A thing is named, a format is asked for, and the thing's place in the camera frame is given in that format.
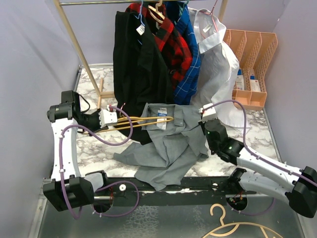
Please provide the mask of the beige hanger in foreground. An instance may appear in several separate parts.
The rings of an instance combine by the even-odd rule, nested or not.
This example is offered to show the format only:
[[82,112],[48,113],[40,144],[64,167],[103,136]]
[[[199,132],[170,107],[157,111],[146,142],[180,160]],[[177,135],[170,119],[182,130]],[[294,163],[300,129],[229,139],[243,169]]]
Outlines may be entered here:
[[[220,208],[221,211],[222,211],[222,214],[219,218],[219,222],[220,222],[220,226],[217,227],[217,228],[214,228],[213,230],[209,231],[208,233],[206,233],[203,237],[204,238],[207,238],[209,236],[215,236],[217,238],[224,238],[224,237],[227,237],[227,236],[230,236],[232,234],[234,234],[241,226],[250,226],[250,227],[257,227],[261,230],[262,232],[262,235],[265,237],[265,238],[268,238],[268,234],[267,232],[269,233],[272,233],[272,237],[273,238],[283,238],[282,235],[280,235],[279,233],[277,233],[276,231],[272,230],[271,228],[268,228],[266,226],[263,226],[261,224],[257,224],[257,223],[251,223],[251,222],[233,222],[233,223],[229,223],[229,224],[225,224],[224,223],[224,218],[226,217],[226,210],[224,208],[223,205],[219,204],[219,203],[216,203],[216,204],[213,204],[211,207],[210,207],[210,215],[213,216],[214,215],[214,208]],[[228,227],[232,227],[229,231],[227,232],[224,232],[224,233],[216,233],[217,231],[220,231],[224,228],[228,228]]]

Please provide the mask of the white hanging shirt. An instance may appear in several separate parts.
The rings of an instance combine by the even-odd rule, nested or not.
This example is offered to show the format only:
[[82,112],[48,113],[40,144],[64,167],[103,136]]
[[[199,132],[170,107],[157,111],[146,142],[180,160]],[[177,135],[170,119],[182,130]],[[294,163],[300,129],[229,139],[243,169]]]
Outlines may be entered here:
[[190,104],[197,108],[231,99],[239,70],[237,57],[224,42],[226,26],[213,15],[218,32],[212,27],[210,31],[204,33],[203,29],[211,23],[211,19],[201,10],[189,8],[201,59],[197,92],[190,101]]

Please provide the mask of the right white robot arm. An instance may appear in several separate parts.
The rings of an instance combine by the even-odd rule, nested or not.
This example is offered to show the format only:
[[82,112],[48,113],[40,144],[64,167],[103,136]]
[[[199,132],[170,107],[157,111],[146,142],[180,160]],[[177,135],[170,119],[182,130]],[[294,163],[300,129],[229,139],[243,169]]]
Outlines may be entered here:
[[293,167],[245,146],[227,135],[218,119],[199,121],[209,149],[238,168],[229,177],[228,190],[259,192],[287,203],[296,213],[313,218],[317,212],[317,172]]

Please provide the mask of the grey button shirt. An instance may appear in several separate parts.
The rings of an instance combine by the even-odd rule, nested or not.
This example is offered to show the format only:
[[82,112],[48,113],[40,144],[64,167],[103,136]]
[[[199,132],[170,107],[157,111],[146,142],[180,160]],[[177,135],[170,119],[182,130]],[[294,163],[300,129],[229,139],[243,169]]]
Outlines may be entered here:
[[146,104],[143,117],[154,117],[165,112],[173,117],[167,123],[141,127],[151,142],[133,142],[122,153],[114,154],[121,163],[138,166],[135,178],[160,191],[168,185],[179,185],[190,168],[208,157],[206,137],[198,124],[199,110],[190,105]]

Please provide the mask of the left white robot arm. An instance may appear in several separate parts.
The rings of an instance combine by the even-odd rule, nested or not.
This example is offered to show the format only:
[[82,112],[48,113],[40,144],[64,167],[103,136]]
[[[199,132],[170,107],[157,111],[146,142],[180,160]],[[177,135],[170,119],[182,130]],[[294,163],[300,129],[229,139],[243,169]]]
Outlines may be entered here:
[[96,132],[101,128],[99,111],[85,114],[81,111],[80,95],[63,91],[61,102],[47,112],[54,135],[54,164],[51,182],[43,187],[44,196],[57,211],[93,204],[94,193],[109,191],[106,173],[96,171],[81,176],[77,162],[77,130]]

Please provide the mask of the yellow wire hanger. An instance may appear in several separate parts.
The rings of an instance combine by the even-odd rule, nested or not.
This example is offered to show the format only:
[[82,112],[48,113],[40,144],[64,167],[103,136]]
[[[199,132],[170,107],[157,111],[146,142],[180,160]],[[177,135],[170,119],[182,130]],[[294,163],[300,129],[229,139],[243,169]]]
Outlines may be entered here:
[[122,113],[123,106],[119,110],[119,115],[117,115],[118,122],[117,125],[114,126],[108,126],[108,129],[103,129],[100,132],[109,132],[114,130],[124,130],[124,129],[130,129],[130,122],[132,122],[132,127],[142,127],[147,125],[157,125],[160,123],[168,123],[174,120],[174,117],[171,116],[156,116],[156,117],[135,117],[135,116],[128,116],[126,117]]

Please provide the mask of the orange plastic file organizer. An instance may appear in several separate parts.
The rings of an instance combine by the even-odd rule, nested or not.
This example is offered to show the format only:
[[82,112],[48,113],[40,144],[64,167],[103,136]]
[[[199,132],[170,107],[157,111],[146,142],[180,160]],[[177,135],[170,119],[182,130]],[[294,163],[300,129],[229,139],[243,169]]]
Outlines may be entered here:
[[[240,102],[247,110],[262,110],[267,98],[265,74],[278,46],[276,34],[227,29],[224,41],[237,57],[239,69],[243,70],[244,75],[245,90],[237,90],[234,86],[232,99]],[[260,92],[250,88],[251,69],[255,71],[260,83]]]

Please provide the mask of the white box in organizer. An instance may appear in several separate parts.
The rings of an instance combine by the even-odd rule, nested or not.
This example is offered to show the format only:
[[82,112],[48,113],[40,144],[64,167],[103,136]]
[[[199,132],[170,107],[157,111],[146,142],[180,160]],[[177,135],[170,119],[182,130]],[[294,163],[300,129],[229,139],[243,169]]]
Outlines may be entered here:
[[256,79],[255,71],[253,69],[251,69],[251,72],[250,72],[250,88],[251,88],[252,91],[255,91],[255,92],[260,92],[261,91],[260,83]]
[[238,73],[237,73],[235,88],[237,90],[245,90],[244,75],[243,75],[243,70],[241,68],[238,70]]

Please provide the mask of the blue plaid shirt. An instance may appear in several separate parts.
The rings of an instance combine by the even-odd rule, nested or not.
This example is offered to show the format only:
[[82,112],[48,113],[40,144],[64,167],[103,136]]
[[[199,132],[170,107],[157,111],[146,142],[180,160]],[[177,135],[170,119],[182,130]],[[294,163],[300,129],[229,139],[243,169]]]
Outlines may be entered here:
[[166,3],[168,18],[174,23],[176,30],[183,37],[192,54],[192,63],[185,77],[174,91],[174,101],[179,105],[190,104],[192,96],[197,92],[198,77],[200,73],[201,60],[198,44],[190,20],[189,8],[184,2],[168,1]]

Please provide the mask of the black hanging shirt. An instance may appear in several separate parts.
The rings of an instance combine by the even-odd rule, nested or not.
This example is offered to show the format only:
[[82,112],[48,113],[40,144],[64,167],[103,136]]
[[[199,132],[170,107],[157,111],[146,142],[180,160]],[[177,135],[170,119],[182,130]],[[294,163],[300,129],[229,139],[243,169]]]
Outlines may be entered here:
[[114,95],[118,107],[140,117],[147,103],[172,104],[167,66],[144,18],[117,12],[113,50]]

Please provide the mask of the red black plaid shirt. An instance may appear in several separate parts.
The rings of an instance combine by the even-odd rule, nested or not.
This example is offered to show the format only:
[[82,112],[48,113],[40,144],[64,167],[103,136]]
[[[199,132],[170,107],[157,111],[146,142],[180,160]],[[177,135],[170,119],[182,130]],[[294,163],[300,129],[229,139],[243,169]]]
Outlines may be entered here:
[[175,90],[185,78],[193,57],[186,41],[166,16],[165,5],[161,5],[158,9],[157,14],[154,12],[154,3],[146,2],[143,6],[140,3],[132,3],[126,11],[141,12],[145,17],[167,66],[172,88]]

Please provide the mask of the beige wooden hanger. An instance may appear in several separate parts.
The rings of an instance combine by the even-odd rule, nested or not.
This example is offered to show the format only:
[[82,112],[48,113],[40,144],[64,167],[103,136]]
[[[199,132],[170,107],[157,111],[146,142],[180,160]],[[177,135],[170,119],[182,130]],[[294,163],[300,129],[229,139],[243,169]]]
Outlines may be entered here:
[[156,3],[155,7],[148,5],[150,15],[157,23],[160,23],[160,24],[162,24],[163,21],[165,20],[164,14],[159,11],[159,7],[162,6],[162,3],[163,3],[163,0],[159,0],[158,3]]
• • • • •
Scan the records above, then copy out each line that mentions "appear".

Please provide the mask of the beige hanger in foreground. An instance may appear in several separate parts.
Please provide the mask of the white hanging shirt. An instance may appear in several separate parts.
Please provide the mask of the right white robot arm. An instance may appear in several separate parts.
Please provide the mask of the grey button shirt. An instance may appear in several separate parts.
Please provide the mask of the left white robot arm. An instance may appear in several separate parts.
Please provide the mask of the yellow wire hanger. An instance may appear in several separate parts.
Please provide the mask of the orange plastic file organizer. An instance may appear in several separate parts.
Please provide the mask of the white box in organizer. An instance may appear in several separate parts.
Please provide the mask of the blue plaid shirt. An instance may appear in several separate parts.
Please provide the mask of the black hanging shirt. An instance may appear in several separate parts.
Please provide the mask of the red black plaid shirt. An instance may appear in several separate parts.
Please provide the mask of the beige wooden hanger. An instance may appear in several separate parts.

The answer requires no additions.